I’m sure that by now his hair – if he has any left – is white, and that there are many lines around his eyes (even though we’ll never get to see them), but at the core, Dredd is Dredd. He is the bedrock of Mega-City One: the city is chaotic, Dredd is solid. He’s not utterly immutable, of course, but he evolves at the speed of a glacier stuck in the mud.
That’s why it’s fun to pair Dredd with characters who can be flippant at times: Anderson and Koburn are perfect examples. They’re good at their job and Dredd will admit that even if he doesn’t like the way they get the job done. And at the start Judge Joyce clearly idolises Dredd and can’t stop himself from trying to impress him, and can’t see that’s exactly the sort of thing that won’t impress him.
Q. There’s a lot of political intrigue in the story… How do you avoid that swamping the action and the flow?
A. Well, I’d say that there’s always politics in any Dredd tale, though sometimes the political aspect is very deeply buried! In this case, I had no choice at times but to be blatant, particularly when Texas City’s Chief Judge Oswin comes to Mega-City One.
I’m sure that no one wants to read the Dredd equivalent of a ten-hour House of Lords debate, so the way around that is to illustrate the politics through their impact on ordinary people… The mutie on the street, so to speak. Right from the start of this collection, we see the Judges imposing their will on the denizens of the Undercity: any right-thinking person (ah, now there’s a politically-charged phrase!) would of course understand that the Judges have no moral right to pass judgement on the people they’ve discarded and shunned.
Same goes for the folks out there in the Cursed Earth, barely scraping together a living. Along come the Big City Judges with their guns to start barking orders and throwing their weight around… Acting like they own the place, until it suits them to go home to their pristine cockroach-less apartments and forget about the rest of the world.
Politics can be dull when it’s some otherwise-unemployable wealthy spugwit standing up in Parliament and smugly addressing her fellow wealthy spugwits, but it becomes much more interesting when the rules she passes filter down to the people who have to find a way to live with them!
Q. Without spoiling too much for anyone who’s not yet read it, do you have any favourite moments in Every Empire Falls?
A. The interaction between Rico and Koburn in Dust to Dust was a lot of fun: I’ve never had a chance to write either of them before. In an early draft of the script Koburn kept referring to Dredd as Rico’s father, just to get a rise out of him, but I dropped that because I felt Koburn was being a little disrespectful. Sure, he and Dredd never got on, but there was always mutual – if grudging – respect.
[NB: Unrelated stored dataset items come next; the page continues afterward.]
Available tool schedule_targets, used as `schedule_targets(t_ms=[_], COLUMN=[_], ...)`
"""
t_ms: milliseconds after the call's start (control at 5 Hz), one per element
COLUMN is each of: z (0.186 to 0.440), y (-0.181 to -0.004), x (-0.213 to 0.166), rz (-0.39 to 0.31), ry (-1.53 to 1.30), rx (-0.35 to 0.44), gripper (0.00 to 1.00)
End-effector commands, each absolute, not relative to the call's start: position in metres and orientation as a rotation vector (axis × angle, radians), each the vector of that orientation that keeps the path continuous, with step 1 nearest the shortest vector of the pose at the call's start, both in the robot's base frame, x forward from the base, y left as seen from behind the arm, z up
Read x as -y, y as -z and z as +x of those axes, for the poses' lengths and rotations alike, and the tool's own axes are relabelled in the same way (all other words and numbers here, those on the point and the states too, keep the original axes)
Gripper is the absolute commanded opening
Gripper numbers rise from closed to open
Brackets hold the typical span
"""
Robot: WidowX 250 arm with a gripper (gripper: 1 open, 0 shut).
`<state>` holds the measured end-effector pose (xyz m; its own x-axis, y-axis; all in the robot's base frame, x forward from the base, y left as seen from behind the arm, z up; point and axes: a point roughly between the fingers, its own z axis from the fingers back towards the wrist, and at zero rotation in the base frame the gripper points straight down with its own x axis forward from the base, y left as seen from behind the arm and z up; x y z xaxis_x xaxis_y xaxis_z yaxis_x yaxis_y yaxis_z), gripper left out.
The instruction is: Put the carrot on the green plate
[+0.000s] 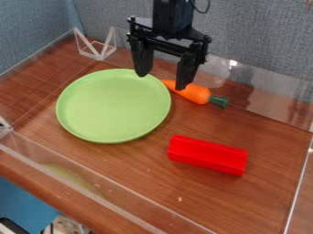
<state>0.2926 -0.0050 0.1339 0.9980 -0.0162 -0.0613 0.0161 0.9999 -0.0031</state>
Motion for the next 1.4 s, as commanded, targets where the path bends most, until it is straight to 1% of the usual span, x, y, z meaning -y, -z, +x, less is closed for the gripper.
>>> schedule_targets(t_ms=[0, 200, 400, 600, 1000, 1200], z=[0.301, 0.319, 0.344, 0.367, 0.391, 0.404], y=[-0.124, -0.113, -0.102, -0.089, -0.063, -0.055], x=[0.007, 0.012, 0.022, 0.027, 0.021, 0.016], rz=[0.009, 0.030, 0.042, 0.052, 0.077, 0.107], ry=[0.171, 0.389, 0.585, 0.708, 0.825, 0.860], rx=[-0.071, -0.065, -0.048, -0.033, -0.012, 0.005], gripper=[1.00, 1.00, 1.00, 1.00, 1.00, 1.00])
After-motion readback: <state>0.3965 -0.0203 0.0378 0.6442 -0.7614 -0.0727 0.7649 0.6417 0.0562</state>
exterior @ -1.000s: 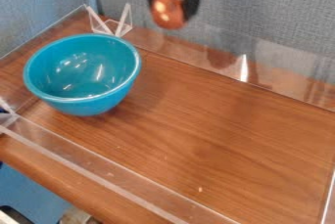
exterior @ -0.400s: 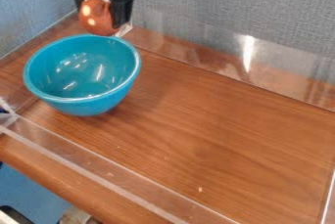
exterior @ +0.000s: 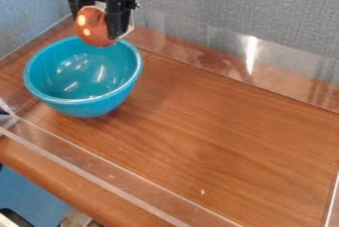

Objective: Put the mushroom in the blue bowl

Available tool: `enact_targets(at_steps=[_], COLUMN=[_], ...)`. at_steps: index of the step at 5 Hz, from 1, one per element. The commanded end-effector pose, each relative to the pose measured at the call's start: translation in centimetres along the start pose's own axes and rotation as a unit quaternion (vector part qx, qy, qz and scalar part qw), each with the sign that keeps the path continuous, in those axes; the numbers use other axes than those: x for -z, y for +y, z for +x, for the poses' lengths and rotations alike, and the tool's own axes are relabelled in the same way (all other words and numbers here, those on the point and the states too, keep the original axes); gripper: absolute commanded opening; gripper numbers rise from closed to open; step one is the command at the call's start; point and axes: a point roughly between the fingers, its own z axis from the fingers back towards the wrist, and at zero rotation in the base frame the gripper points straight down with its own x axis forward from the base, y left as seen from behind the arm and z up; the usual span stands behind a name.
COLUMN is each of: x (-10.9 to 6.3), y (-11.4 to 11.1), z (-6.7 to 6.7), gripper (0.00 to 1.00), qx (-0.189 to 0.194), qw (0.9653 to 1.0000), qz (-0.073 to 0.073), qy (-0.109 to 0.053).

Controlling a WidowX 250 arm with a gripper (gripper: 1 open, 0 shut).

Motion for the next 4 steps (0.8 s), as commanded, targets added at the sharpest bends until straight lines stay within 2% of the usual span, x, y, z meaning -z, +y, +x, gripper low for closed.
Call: enact_targets(at_steps=[1, 4], x=[-1.6, -0.2], y=[-0.3, -0.5], z=[0.0, 0.7], gripper=[0.0, 0.0], qx=[0.008, 0.017], qw=[0.9993, 0.9992], qz=[0.014, 0.018], qy=[-0.035, -0.032])
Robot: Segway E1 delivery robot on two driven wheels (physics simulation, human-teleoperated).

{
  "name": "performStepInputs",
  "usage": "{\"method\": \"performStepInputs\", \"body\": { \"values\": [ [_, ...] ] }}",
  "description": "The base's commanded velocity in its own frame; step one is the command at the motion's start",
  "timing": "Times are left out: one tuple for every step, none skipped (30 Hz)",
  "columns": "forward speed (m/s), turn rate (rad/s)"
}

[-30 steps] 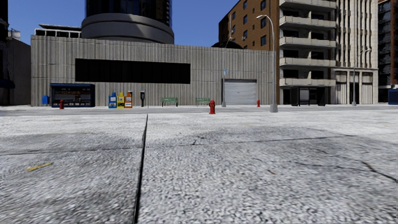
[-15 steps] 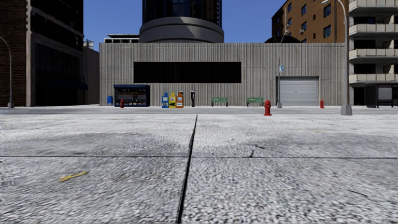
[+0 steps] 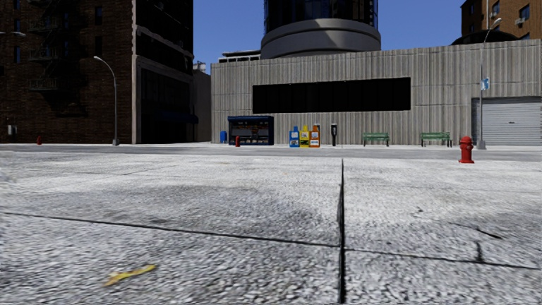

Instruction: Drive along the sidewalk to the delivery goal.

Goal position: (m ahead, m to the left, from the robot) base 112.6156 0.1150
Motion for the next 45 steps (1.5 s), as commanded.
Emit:
{"method": "performStepInputs", "body": {
  "values": [
    [1.72,0.63],
    [1.73,0.63],
    [1.74,0.63],
    [1.74,0.63],
    [1.74,0.63],
    [1.74,0.63],
    [1.74,0.63],
    [1.74,0.63],
    [1.74,0.63],
    [1.74,0.63],
    [1.74,0.63],
    [1.75,0.63],
    [1.80,0.63],
    [1.88,0.63],
    [1.91,0.63],
    [1.91,0.63],
    [2.00,0.63],
    [2.00,0.63],
    [2.00,0.63],
    [2.00,0.63],
    [2.00,0.63],
    [2.00,0.63],
    [2.00,0.63],
    [2.00,0.63],
    [2.00,0.63],
    [2.00,0.63],
    [2.00,0.63],
    [2.00,0.63],
    [2.00,0.63],
    [2.00,0.63],
    [2.00,0.63],
    [2.00,0.63],
    [2.00,0.63],
    [2.00,0.63],
    [2.00,0.63],
    [2.00,0.63],
    [2.00,0.63],
    [2.00,0.63],
    [2.00,0.63],
    [2.00,0.63],
    [2.00,0.63],
    [2.00,0.62],
    [2.00,0.62],
    [2.00,0.61],
    [2.00,0.59]
  ]
}}
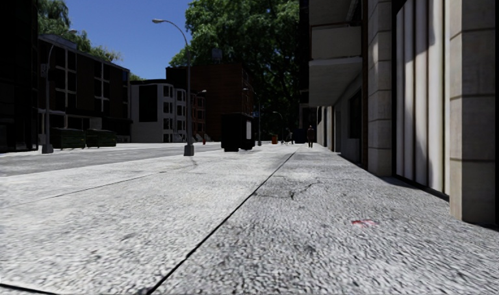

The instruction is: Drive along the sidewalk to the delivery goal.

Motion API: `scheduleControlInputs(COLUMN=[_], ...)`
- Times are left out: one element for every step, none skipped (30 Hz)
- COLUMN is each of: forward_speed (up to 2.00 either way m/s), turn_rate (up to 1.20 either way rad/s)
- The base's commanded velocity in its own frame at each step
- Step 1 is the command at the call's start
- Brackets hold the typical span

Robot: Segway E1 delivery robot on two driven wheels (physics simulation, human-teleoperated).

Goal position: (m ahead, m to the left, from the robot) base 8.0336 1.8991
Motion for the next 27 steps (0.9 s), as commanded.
scheduleControlInputs(forward_speed=[1.64,1.64,1.64,1.64,1.64,1.64,1.64,1.64,1.64,1.64,1.64,1.64,1.64,1.64,1.64,1.64,1.64,1.64,1.64,1.64,1.64,1.64,1.64,1.64,1.64,1.64,1.64], turn_rate=[0.68,0.68,0.68,0.68,0.68,0.68,0.67,0.67,0.67,0.67,0.67,0.67,0.67,0.67,0.64,0.53,0.36,0.00,0.00,0.00,0.00,0.00,0.00,0.00,0.00,0.00,0.00])
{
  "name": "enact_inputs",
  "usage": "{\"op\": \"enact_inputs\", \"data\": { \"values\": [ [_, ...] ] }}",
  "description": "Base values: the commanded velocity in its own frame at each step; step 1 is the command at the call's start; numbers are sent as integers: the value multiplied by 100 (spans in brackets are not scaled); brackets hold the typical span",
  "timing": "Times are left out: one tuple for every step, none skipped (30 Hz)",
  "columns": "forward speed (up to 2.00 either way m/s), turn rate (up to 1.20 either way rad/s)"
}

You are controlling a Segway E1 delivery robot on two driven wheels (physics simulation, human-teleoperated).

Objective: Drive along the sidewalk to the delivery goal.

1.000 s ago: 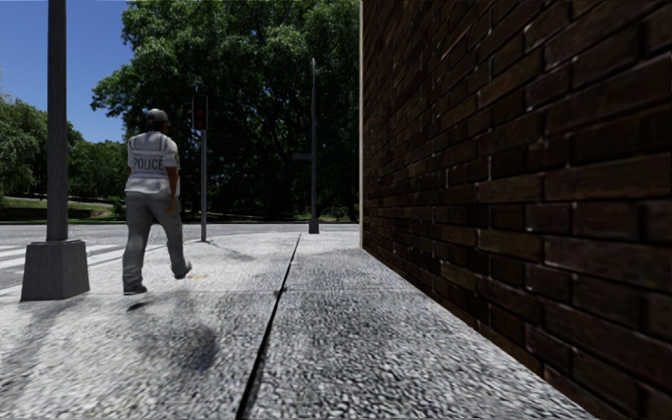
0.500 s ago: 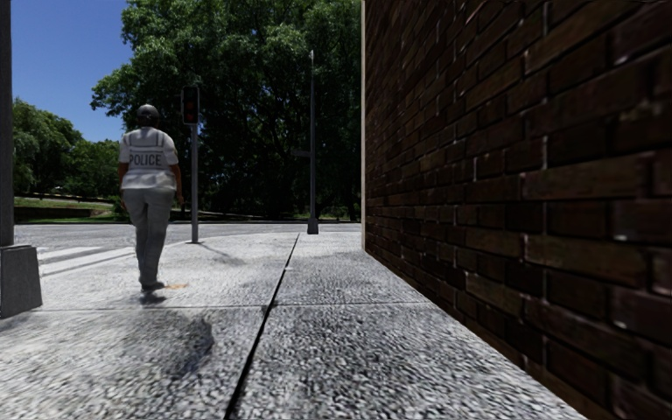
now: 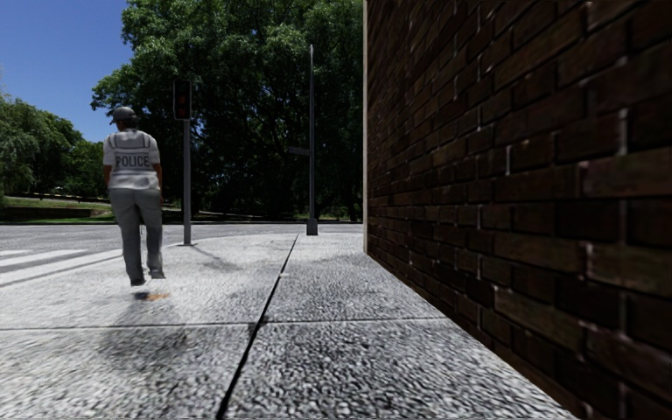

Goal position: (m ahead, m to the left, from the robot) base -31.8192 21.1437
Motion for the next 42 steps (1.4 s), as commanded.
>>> {"op": "enact_inputs", "data": {
  "values": [
    [83,11],
    [94,11],
    [103,12],
    [106,13],
    [106,13],
    [107,13],
    [108,13],
    [110,13],
    [110,13],
    [110,16],
    [111,20],
    [112,27],
    [112,27],
    [112,30],
    [112,31],
    [112,31],
    [112,31],
    [112,31],
    [111,24],
    [111,21],
    [111,20],
    [111,20],
    [111,20],
    [111,20],
    [111,20],
    [111,20],
    [111,20],
    [111,20],
    [111,20],
    [111,20],
    [111,22],
    [111,24],
    [111,26],
    [111,26],
    [111,30],
    [111,32],
    [111,33],
    [111,33],
    [111,34],
    [111,35],
    [111,36],
    [111,36]
  ]
}}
I also enjoyed taking Joyce through Brit-Cit, which I pretty much envisaged as present-day London because it’s such a mad, fun and barely-sane city as it is: why change that? PJ Holden and I threw lots of little gags into the background: the “Dave’s Pork Pies” balloon was one of his, I liked that one a lot. And the bakery called “Staples” was of course a reference to another Dredd artist… Careful scrutiny of that panel will reveal that the bakery is selling “Hover-buns” because this is, after all, the future.
But the best part of the whole process was, for me, finding out that Carlos Ezquerra would be drawing the final part of the saga. The man who co-created Judge Dredd drew a strip based on words that I wrote – I still can’t believe that!